Une pluralité de facteurs ou de situations
semblent expliquer ces diverses formes d'exposition au risque (accidentelles
ou régulières) et contribuer au relâchement de la
prévention.
Pour certains multi-partenaires, l'efficacité
à 100% du préservatif s'avère une notion toute
théorique si bien que des incidents de prévention surviennent.
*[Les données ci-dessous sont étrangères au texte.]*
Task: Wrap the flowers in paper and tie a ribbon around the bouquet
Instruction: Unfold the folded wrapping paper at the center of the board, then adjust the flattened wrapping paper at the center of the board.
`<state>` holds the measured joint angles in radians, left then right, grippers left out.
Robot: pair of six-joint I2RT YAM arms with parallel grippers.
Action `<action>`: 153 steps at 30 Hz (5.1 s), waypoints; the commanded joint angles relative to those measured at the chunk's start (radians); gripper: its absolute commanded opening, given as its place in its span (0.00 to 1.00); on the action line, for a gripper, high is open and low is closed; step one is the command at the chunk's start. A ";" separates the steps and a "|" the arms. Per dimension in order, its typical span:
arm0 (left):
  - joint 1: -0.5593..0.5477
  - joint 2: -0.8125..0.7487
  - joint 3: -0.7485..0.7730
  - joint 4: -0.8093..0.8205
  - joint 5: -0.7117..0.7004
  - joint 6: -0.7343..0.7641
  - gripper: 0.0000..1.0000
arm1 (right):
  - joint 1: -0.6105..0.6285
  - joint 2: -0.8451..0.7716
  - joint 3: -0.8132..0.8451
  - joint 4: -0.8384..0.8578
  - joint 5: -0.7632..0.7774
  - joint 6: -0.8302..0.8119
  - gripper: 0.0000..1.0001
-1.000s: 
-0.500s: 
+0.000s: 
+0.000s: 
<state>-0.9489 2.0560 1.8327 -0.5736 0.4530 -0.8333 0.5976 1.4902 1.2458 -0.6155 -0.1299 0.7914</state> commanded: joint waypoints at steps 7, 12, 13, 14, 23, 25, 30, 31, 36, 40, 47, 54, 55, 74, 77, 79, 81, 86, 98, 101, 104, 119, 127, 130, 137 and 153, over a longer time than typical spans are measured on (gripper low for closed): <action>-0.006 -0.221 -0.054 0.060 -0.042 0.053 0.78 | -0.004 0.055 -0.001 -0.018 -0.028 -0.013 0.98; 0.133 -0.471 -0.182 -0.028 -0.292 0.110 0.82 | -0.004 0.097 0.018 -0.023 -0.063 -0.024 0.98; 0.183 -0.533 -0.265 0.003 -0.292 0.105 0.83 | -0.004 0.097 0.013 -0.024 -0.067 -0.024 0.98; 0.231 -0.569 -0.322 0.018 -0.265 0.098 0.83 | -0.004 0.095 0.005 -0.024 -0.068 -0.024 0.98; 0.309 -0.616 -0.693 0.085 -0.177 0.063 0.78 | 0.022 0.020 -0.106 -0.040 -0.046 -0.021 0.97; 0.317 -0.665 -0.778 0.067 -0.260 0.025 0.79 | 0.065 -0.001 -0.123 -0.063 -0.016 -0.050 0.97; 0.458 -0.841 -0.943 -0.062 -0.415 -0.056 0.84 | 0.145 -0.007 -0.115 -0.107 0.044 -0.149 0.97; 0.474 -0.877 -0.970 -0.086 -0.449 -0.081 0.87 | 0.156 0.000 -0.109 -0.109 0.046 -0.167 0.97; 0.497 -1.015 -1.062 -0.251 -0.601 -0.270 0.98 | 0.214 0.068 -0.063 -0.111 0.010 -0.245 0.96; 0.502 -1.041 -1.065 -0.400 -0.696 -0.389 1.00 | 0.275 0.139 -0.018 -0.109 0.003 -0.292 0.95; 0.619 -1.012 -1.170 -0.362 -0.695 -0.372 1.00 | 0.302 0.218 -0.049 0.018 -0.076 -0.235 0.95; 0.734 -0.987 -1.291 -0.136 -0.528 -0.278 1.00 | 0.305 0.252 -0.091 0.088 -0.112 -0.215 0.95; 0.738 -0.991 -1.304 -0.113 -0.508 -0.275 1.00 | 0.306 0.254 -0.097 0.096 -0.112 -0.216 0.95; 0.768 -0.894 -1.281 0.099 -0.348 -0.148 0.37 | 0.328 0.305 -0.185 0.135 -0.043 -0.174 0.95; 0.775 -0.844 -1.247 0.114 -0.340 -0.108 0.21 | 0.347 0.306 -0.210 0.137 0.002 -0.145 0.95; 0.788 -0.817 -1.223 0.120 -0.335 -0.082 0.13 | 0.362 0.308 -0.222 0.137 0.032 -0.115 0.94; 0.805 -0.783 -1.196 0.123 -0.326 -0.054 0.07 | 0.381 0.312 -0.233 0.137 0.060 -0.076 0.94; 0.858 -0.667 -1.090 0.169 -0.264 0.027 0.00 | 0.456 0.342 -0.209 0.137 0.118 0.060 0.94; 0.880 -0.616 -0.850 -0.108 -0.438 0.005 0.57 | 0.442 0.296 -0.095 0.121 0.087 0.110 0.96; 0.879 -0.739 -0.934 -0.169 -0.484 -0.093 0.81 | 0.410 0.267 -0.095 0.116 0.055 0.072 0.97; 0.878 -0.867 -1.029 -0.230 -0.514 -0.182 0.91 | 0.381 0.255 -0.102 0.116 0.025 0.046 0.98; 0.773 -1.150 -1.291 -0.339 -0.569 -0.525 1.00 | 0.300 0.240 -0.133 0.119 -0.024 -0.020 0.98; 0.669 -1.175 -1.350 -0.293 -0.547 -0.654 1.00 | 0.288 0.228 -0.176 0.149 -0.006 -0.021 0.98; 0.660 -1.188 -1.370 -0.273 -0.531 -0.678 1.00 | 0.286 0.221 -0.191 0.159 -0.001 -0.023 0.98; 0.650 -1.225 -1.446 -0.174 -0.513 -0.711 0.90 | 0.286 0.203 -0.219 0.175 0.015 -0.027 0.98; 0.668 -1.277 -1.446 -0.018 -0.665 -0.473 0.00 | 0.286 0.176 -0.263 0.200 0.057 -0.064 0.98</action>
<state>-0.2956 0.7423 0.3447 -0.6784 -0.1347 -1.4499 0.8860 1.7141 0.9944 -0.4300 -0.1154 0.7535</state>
Pour les moins de 25 ans, la vulnérabilité
propre à l'état de jeunesse (mal-être, difficulté
technique à gérer la protection ou à la négocier
avec les partenaires) et le fait d'être dans une génération
qui semble se sentir moins concernée par le sida peut contribuer
à la prise de risques.
Aux difficultés liées à l'expérience
de la séropositivité s'ajoute, dans les couples sérodifférents,
la complexité des dynamiques relationnelles et le besoin d'intimité
sexuelle qui peuvent introduire des failles dans les comportements de
protection.
Enfin, qu'ils soient séronégatifs ou séropositifs,
les multi-partenaires, notamment Franciliens, subissent l'influence d'au
moins quatre autres facteurs dont l'influence se conjugue :
- certains se sont réengagés dans le multi-partenariat
au cours des dernières années et pratiquent désormais
la pénétration de façon plus systématique
;
- les nouveaux traitements ont modifié les perceptions du risque
des gays et ils ont permis à certains hommes séropositifs
traités de se réengager dans la sexualité du fait
d'une amélioration de leur état de santé ;
- les discours sur le risque et le "bareback" pourraient avoir influencé
les perceptions de la population gay même si, en terme de pratiques
effectives, le "bareback" concerne peu de gens ;
- enfin, la situation de mal-être (voire de détresse) psychologique
de certains gays (un quart déclarent avoir souffert d'une dépression
dans l'année) pourrait également contribuer à expliquer
pourquoi certains s'exposent aujourd'hui au risque de façon répétée
ou régulière.
Des pistes pour
la prévention
Les données offrent
des pistes pour mieux adapter la politique de prévention, qu'elle
soit publique ou associative, au changement de contexte sexuel et préventif.
Dans la mesure où
le relâchement préventif est visible dans de nombreux segments
de la population gay, la prévention devra s'appuyer sur une communication
très large et mener, par ailleurs, des actions plus ciblées
en direction des jeunes, des multi-partenaires, des couples ouverts,
des couples sérodifférents, des gays séropositifs
et des hommes qui ont contracté une MST dans l'année.
Le contenu des messages
et des actions de prévention mérite d'être mieux
adapté à la diversité des formes d'exposition au
risque. Il s'agit notamment de prendre en compte le fait que, pour certains
gays, la prise de risque n'est pas accidentelle mais désormais
fréquente (voire régulière) et qu'il existe par
ailleurs une pluralité de facteurs à l'origine du relâchement
actuel des comportements. Ceci suppose également des actions
de counselling et de soutien auprès des personnes les plus fragilisées.